How to complete this task. Return, unchanged, every line starting at the one with "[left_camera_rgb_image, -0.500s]" and running through the last line of the material below, with nothing else added.

Stored data.

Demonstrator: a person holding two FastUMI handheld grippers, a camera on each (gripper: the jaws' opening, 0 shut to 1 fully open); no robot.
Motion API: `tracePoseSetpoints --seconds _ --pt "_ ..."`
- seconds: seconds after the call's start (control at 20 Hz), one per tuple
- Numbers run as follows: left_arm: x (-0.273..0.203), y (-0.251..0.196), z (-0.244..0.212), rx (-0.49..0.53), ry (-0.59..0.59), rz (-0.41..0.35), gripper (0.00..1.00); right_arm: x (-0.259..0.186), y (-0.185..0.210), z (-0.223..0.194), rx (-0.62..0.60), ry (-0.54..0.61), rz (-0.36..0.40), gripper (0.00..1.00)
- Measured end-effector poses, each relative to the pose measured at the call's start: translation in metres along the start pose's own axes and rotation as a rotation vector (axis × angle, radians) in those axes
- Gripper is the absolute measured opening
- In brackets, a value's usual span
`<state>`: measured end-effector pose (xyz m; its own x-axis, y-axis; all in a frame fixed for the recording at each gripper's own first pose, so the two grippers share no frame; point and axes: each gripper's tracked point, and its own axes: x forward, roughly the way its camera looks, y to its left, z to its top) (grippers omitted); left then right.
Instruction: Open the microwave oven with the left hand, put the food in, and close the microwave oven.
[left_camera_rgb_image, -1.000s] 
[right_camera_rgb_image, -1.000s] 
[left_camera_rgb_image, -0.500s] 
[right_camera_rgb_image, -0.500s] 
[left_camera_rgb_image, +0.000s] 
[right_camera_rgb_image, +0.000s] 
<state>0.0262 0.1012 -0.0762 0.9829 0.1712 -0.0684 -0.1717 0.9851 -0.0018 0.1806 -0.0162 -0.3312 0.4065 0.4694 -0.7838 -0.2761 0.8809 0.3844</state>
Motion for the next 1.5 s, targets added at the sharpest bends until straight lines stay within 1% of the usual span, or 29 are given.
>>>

Result for this exercise.
[left_camera_rgb_image, -0.500s] 
[right_camera_rgb_image, -0.500s] 
[left_camera_rgb_image, +0.000s] 
[right_camera_rgb_image, +0.000s] 
<state>0.0262 0.1012 -0.0762 0.9829 0.1712 -0.0684 -0.1717 0.9851 -0.0018 0.1806 -0.0162 -0.3312 0.4065 0.4694 -0.7838 -0.2761 0.8809 0.3844</state>
Motion for the next 1.5 s, targets added at the sharpest bends until straight lines stay within 1% of the usual span, or 29 are given.
>>>

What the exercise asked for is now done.